EXERCISE OBJECTIVE
Search the entries for the word "rendered". Copy every line where it turns up.

Stored items from a collection:
....
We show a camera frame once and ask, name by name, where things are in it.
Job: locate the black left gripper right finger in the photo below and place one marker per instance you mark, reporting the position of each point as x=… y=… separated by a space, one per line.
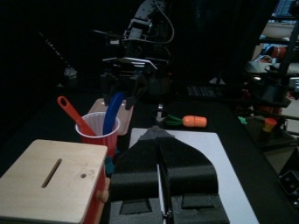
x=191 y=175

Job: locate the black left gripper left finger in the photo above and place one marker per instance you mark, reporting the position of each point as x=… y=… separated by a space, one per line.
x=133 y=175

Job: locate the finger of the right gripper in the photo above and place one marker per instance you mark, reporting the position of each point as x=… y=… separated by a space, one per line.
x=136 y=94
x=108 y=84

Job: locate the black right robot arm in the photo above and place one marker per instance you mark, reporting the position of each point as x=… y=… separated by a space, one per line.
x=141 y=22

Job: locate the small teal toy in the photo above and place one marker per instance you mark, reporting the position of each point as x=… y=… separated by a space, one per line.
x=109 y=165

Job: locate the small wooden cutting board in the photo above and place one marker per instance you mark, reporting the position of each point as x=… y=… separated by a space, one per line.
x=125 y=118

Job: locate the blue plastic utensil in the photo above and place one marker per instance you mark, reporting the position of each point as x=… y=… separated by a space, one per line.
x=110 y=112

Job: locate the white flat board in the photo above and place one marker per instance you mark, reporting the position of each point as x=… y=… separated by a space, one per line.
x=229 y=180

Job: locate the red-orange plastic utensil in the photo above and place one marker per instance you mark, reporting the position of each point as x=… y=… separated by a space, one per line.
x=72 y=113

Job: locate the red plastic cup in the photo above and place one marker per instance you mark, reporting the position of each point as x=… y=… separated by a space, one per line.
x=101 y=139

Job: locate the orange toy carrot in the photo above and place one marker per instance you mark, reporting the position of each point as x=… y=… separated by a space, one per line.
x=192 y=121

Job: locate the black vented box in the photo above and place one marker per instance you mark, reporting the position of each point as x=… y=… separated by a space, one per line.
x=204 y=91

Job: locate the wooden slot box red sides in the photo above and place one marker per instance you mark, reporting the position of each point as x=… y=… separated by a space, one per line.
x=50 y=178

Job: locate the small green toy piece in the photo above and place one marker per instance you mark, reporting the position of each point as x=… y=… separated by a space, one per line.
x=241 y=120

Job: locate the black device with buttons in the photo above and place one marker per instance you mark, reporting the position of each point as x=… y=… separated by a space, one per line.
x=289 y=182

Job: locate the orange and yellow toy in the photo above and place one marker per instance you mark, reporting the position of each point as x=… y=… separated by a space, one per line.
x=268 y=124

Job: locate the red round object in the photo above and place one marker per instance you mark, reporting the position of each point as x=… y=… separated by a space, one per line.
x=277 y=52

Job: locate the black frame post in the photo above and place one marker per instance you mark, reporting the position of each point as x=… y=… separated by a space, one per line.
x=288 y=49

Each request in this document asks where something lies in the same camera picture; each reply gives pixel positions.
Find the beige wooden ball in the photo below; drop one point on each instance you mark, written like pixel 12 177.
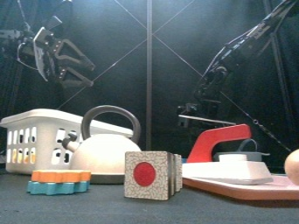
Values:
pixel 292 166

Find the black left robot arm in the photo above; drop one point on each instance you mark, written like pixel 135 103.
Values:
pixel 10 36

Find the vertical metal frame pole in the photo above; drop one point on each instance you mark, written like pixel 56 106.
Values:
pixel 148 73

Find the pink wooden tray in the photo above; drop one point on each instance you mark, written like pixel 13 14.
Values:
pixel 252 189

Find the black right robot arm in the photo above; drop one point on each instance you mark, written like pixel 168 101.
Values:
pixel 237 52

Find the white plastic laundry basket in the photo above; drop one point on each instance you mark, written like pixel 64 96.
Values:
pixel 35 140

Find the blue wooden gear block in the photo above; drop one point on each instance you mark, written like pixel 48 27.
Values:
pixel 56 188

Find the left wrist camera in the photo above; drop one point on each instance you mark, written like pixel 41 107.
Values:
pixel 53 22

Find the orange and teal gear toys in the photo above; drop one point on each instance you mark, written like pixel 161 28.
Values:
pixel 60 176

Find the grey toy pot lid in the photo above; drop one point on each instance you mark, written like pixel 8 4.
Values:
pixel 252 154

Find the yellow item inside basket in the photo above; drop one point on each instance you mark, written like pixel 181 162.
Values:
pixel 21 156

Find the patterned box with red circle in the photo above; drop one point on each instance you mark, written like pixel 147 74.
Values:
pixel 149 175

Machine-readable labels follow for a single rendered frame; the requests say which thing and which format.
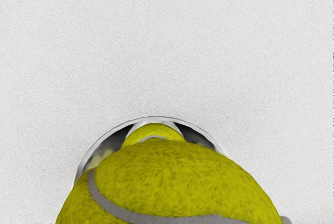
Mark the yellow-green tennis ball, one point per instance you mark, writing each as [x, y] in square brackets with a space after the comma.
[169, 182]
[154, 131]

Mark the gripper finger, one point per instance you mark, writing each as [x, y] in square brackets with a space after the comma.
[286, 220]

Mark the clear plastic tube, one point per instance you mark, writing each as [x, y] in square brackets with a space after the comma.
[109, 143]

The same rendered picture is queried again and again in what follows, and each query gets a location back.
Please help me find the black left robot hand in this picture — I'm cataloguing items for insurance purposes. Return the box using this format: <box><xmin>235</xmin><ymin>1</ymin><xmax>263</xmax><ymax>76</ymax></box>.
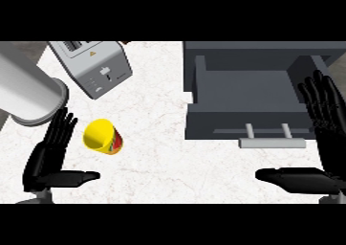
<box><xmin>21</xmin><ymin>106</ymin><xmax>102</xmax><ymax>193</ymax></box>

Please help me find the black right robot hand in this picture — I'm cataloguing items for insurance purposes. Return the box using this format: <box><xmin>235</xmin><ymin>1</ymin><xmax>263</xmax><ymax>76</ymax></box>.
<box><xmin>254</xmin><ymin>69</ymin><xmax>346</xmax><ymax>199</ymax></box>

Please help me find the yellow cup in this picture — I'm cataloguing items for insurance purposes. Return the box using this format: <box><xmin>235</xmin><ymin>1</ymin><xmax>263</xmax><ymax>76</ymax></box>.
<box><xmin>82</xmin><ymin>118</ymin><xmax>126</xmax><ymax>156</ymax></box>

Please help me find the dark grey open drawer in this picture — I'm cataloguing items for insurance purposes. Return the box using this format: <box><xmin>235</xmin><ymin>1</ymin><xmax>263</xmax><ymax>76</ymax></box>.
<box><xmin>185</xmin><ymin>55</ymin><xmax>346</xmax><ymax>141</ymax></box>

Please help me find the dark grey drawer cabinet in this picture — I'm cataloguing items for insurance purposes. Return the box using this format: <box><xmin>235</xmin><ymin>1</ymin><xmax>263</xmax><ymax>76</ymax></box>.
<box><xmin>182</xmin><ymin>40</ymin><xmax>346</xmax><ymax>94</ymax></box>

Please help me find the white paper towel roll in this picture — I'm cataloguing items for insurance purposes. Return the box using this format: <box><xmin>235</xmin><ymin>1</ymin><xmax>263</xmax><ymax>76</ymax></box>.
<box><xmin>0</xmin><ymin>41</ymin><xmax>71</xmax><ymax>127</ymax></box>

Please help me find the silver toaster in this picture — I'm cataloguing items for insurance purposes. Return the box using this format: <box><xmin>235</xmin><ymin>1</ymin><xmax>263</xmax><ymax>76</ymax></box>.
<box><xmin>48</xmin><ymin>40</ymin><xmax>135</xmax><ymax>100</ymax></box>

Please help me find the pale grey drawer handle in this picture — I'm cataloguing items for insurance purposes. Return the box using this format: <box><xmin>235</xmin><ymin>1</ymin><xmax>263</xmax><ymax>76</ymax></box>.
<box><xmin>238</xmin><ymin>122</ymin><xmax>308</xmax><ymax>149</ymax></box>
....
TASK RESULT
Machine-readable labels follow for a single rendered frame; the requests say which thing and which format.
The same rendered picture is queried again and again in what follows, and each query gets a location back.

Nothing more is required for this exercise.